------ Listed records
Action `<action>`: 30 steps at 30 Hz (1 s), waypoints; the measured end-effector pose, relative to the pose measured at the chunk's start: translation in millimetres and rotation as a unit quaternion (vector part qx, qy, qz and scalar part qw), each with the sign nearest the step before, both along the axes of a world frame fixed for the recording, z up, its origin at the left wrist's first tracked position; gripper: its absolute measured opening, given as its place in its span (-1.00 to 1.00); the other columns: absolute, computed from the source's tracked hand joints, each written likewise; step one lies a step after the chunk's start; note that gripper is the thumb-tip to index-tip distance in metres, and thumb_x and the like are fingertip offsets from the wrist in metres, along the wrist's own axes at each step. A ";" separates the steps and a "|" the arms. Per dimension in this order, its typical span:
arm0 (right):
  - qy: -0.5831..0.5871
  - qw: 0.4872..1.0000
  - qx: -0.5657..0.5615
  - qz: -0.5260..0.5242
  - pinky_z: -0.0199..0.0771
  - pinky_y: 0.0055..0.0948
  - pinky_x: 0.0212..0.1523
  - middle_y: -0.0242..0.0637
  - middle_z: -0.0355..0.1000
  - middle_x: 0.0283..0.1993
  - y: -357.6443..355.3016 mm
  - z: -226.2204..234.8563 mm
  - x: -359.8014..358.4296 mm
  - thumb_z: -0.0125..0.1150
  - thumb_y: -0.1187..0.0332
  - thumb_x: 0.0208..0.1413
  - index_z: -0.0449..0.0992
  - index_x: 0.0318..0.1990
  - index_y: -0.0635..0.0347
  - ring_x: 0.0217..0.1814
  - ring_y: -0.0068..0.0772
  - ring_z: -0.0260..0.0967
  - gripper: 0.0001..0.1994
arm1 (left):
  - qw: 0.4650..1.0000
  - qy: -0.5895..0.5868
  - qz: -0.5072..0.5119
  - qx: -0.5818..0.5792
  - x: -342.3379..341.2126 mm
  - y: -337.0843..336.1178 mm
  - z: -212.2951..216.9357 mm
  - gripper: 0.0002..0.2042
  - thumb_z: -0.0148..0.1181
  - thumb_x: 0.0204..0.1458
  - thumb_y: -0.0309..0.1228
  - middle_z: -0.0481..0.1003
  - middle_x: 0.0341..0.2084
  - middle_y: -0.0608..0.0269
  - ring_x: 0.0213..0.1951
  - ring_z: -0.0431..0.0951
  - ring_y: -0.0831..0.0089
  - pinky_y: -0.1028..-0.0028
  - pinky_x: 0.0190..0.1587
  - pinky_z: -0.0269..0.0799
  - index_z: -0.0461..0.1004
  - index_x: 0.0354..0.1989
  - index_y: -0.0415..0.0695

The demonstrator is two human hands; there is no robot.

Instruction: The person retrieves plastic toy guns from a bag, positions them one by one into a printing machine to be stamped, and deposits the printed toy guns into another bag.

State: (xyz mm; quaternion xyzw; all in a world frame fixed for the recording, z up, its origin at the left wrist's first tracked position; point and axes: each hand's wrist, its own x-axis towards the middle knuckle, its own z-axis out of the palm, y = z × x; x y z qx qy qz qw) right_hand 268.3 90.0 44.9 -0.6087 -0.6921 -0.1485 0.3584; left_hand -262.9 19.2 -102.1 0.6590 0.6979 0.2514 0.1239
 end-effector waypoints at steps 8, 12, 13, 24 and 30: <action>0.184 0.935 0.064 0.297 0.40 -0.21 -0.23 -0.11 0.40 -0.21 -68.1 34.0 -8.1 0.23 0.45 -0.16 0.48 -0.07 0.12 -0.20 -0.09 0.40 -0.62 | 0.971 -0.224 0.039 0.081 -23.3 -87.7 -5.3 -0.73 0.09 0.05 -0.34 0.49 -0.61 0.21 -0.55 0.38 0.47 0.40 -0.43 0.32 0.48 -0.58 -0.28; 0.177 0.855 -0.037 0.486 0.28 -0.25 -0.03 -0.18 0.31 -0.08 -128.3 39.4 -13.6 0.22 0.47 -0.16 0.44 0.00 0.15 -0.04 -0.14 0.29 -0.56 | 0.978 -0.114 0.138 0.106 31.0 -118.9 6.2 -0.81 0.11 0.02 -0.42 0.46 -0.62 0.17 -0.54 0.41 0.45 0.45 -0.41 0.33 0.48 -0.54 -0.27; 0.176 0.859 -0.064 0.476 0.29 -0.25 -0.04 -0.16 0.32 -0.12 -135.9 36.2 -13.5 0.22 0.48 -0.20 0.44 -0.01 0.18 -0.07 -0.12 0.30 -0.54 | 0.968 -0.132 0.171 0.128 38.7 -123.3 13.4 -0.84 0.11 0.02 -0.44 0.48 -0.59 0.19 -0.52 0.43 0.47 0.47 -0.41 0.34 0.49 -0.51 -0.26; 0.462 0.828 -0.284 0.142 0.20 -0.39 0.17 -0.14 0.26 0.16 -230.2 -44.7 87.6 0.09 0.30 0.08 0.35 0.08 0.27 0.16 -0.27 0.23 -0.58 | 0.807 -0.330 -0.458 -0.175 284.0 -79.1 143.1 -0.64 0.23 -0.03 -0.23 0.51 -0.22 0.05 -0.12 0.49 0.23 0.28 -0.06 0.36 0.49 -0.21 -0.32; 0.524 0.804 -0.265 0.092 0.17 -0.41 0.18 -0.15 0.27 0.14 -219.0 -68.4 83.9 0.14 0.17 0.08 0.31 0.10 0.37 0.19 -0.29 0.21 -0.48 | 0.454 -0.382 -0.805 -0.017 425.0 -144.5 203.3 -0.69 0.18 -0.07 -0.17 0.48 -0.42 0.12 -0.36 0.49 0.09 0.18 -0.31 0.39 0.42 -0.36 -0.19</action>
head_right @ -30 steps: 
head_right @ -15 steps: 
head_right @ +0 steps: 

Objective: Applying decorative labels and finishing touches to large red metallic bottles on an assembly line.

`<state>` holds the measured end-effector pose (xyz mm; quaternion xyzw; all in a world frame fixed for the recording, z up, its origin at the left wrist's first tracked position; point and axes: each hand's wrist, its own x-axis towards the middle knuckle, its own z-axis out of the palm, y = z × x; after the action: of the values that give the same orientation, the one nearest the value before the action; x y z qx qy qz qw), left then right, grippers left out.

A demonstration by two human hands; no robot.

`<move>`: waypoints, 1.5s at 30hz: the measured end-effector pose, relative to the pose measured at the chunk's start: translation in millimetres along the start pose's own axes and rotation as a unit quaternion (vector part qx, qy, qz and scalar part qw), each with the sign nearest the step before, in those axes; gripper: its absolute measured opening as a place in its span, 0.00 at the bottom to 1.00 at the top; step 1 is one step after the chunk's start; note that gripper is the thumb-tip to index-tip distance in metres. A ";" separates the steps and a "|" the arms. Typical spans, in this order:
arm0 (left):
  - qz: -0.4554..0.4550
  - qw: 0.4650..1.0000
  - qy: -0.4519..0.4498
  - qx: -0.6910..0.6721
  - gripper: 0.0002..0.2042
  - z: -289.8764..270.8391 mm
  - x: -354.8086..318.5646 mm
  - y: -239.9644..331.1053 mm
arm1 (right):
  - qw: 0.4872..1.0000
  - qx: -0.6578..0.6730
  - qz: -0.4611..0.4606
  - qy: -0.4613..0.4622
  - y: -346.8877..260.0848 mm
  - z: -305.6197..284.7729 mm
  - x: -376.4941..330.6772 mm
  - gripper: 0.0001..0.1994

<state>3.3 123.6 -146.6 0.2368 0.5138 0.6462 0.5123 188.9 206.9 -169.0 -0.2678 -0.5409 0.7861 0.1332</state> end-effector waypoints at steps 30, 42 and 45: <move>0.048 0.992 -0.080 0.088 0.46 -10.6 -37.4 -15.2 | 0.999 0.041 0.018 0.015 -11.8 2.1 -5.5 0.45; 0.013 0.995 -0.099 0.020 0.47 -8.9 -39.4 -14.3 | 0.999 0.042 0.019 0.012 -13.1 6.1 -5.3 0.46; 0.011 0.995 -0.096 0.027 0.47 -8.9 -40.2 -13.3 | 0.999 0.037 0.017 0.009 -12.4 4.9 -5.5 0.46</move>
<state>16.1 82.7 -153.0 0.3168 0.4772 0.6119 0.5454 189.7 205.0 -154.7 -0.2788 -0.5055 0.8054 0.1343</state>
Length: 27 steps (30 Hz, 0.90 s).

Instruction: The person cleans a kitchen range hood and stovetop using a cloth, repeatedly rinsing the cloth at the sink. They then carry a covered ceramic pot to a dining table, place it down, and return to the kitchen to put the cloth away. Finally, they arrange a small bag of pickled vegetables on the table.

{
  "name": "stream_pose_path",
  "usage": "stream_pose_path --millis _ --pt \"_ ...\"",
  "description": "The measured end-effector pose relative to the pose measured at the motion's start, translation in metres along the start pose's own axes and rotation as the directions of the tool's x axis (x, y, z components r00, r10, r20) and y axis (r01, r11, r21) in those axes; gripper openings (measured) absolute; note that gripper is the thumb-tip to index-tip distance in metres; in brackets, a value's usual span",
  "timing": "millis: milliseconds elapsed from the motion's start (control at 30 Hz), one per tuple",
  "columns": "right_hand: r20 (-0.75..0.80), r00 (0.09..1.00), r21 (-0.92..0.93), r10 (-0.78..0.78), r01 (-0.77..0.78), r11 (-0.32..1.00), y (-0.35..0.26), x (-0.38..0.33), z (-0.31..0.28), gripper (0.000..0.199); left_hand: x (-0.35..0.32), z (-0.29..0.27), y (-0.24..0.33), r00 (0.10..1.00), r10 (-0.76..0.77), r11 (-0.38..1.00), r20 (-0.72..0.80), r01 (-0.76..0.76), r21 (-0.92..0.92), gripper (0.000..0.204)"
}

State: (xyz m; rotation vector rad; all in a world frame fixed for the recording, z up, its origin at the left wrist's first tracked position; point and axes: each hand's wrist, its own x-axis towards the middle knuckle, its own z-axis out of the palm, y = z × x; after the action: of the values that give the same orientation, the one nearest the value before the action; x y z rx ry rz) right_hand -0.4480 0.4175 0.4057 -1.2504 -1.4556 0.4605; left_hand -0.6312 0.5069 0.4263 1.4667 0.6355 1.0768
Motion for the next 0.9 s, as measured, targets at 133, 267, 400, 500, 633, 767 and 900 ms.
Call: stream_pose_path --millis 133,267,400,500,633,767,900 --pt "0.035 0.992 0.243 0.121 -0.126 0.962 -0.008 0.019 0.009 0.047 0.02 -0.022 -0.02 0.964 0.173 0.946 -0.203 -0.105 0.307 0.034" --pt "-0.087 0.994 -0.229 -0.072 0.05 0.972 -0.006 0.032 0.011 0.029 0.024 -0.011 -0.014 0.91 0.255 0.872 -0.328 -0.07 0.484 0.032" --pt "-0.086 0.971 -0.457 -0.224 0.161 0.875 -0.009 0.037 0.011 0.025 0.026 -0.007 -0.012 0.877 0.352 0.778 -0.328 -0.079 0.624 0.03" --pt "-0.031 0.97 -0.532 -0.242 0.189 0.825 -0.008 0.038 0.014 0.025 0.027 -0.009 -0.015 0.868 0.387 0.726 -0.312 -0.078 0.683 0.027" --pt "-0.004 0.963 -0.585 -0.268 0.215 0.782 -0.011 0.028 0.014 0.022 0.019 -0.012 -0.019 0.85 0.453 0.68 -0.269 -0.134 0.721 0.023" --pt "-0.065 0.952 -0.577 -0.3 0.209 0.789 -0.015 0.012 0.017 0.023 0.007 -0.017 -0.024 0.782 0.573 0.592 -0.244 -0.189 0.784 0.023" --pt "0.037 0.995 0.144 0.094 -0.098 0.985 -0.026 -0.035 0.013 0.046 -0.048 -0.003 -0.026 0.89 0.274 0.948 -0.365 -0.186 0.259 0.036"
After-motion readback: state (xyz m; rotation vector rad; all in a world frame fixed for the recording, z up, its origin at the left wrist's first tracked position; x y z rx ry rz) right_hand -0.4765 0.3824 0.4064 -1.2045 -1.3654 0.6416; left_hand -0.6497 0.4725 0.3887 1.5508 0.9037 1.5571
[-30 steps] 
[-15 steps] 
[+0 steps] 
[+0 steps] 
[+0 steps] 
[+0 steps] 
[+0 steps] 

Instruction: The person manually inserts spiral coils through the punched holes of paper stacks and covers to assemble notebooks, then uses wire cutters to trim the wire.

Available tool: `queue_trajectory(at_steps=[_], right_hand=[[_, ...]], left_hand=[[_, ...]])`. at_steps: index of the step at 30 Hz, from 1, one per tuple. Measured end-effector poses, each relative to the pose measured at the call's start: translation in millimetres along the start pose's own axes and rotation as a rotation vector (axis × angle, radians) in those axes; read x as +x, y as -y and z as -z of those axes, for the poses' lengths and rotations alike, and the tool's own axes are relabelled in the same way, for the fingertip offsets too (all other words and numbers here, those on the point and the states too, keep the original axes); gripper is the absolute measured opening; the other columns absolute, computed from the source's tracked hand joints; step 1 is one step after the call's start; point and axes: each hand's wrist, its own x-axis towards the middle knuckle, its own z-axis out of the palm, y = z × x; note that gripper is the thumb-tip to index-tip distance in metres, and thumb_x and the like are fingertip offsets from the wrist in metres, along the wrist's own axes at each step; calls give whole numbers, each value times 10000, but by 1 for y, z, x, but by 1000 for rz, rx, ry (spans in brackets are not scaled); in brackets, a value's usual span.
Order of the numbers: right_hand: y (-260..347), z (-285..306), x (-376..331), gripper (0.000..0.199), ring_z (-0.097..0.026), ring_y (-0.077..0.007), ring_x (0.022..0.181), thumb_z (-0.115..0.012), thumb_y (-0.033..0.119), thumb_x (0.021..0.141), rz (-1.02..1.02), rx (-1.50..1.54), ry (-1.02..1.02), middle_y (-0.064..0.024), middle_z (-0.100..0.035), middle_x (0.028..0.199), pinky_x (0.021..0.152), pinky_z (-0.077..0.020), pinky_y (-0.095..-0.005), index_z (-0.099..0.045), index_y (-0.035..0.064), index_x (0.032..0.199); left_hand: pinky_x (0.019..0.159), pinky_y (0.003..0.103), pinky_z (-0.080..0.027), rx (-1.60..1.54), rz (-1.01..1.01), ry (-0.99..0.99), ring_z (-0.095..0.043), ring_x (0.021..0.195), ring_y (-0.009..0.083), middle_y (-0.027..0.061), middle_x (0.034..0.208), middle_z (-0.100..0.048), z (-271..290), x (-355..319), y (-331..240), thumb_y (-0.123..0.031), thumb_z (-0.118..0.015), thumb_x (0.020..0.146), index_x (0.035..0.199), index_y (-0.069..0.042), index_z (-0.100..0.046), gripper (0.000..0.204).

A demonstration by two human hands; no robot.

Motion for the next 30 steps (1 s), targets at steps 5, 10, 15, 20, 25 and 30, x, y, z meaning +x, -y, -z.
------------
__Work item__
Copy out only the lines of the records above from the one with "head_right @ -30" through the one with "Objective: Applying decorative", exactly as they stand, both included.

__Final answer__
head_right @ -30 steps: 
head_right @ -15 steps: 
head_right @ +0 steps: 

Objective: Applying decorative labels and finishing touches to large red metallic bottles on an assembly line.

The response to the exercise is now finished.